Description of the task ▸
From the records below, set down exactly the lines starting with the line that contains "target: gray tiled floor" and going on through the line that contains "Provide the mask of every instance of the gray". Nothing else is wanted.

Raw data ▸
_ _ _ _
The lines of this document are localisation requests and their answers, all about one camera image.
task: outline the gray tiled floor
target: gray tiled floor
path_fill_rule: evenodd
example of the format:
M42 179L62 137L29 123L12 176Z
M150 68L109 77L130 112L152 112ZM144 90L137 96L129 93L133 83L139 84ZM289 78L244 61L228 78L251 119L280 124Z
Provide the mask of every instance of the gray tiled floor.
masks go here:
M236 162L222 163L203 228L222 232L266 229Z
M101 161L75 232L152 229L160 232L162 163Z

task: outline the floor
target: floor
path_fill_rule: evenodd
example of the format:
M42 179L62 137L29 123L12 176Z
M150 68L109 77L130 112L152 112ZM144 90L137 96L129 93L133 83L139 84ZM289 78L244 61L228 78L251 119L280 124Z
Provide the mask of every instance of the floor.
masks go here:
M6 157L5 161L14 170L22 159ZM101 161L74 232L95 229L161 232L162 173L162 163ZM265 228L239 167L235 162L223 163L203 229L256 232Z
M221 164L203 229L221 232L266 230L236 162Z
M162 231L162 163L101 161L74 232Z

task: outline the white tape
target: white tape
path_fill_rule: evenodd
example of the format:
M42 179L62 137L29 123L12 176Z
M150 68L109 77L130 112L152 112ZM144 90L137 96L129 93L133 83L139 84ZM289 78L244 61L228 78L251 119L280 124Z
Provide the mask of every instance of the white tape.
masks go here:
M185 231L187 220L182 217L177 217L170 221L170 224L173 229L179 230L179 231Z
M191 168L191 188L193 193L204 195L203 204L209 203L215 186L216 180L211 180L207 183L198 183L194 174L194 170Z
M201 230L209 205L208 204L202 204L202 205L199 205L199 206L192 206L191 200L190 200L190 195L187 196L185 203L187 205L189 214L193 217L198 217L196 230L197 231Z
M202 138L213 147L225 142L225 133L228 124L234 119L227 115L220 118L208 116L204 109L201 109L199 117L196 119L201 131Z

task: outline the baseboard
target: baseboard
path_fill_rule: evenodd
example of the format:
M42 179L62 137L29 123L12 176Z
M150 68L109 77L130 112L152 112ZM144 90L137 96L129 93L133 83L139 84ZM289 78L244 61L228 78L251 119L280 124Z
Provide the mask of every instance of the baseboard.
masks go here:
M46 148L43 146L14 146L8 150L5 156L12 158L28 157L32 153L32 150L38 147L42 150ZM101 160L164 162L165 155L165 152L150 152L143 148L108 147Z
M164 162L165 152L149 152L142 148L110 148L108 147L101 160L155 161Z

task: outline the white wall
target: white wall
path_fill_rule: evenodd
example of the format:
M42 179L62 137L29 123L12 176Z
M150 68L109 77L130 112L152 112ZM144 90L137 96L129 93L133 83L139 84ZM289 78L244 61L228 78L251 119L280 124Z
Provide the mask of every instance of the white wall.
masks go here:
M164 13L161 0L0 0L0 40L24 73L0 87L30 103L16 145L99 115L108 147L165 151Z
_ _ _ _
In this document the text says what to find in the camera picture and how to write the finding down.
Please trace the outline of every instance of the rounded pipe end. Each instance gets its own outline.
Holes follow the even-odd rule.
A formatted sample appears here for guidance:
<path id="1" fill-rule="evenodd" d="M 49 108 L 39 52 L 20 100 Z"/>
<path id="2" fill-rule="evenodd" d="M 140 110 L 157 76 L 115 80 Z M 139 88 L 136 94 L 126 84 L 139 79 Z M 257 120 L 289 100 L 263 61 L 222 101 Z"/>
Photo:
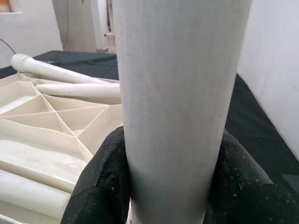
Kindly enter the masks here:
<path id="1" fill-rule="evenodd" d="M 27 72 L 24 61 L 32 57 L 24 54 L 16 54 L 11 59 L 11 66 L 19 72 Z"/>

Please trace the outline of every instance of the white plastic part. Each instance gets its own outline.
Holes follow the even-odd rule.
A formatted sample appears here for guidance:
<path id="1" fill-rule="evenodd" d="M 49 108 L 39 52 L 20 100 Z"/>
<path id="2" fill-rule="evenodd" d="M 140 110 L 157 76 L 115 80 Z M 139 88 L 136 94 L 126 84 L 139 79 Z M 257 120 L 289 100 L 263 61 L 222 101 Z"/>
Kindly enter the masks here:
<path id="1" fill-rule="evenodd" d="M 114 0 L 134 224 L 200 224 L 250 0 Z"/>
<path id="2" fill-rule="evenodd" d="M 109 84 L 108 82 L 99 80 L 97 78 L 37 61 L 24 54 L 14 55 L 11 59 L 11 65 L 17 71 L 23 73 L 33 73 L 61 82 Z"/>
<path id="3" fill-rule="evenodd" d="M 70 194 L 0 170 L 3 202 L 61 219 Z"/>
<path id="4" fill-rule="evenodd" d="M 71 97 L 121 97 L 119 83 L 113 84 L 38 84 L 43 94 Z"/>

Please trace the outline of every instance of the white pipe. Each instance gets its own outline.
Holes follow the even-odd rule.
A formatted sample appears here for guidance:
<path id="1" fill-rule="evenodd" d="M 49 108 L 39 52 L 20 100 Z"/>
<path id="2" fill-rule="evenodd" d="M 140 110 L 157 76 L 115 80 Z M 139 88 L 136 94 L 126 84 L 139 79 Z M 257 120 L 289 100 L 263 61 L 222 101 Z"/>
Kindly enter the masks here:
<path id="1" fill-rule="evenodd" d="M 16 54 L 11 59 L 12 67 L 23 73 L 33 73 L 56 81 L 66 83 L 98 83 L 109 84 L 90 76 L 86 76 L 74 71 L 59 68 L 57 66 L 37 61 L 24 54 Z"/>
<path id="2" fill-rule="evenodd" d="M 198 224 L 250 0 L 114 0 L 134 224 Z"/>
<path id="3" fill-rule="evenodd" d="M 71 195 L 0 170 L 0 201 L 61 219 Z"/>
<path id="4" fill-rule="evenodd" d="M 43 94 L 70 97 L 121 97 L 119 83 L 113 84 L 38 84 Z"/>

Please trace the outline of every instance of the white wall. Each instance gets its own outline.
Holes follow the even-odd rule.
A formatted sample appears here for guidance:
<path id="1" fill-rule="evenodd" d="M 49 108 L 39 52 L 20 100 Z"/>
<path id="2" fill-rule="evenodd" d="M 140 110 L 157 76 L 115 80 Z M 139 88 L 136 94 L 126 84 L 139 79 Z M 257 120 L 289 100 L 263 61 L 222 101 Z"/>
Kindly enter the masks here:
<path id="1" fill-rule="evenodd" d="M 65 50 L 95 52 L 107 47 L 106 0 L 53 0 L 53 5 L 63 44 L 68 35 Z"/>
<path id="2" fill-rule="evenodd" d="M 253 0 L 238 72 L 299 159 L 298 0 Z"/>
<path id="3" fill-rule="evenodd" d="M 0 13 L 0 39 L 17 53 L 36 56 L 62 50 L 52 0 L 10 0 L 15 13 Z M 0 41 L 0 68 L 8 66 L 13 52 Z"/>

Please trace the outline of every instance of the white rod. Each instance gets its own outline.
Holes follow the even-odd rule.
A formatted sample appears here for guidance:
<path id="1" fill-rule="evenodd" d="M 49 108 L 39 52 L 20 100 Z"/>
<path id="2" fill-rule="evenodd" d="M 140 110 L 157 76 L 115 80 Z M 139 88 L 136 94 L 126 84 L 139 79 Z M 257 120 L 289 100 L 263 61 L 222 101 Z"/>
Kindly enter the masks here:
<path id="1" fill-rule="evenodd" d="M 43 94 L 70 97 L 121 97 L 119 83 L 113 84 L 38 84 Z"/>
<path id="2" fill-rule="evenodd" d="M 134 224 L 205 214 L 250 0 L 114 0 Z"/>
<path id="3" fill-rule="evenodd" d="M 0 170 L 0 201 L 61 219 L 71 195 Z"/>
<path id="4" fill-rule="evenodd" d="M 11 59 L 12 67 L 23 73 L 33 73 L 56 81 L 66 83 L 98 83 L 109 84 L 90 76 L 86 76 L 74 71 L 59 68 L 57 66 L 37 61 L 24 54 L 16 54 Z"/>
_ _ _ _
Problem solution ▸
target: gray tiled floor
path_fill_rule: evenodd
example of the format:
M42 179L62 137L29 123L12 176Z
M150 68L109 77L130 112L152 112ZM144 90L137 96L129 93L133 83L139 84ZM289 78L244 61L228 78L251 119L280 124Z
Provide the mask of every instance of the gray tiled floor.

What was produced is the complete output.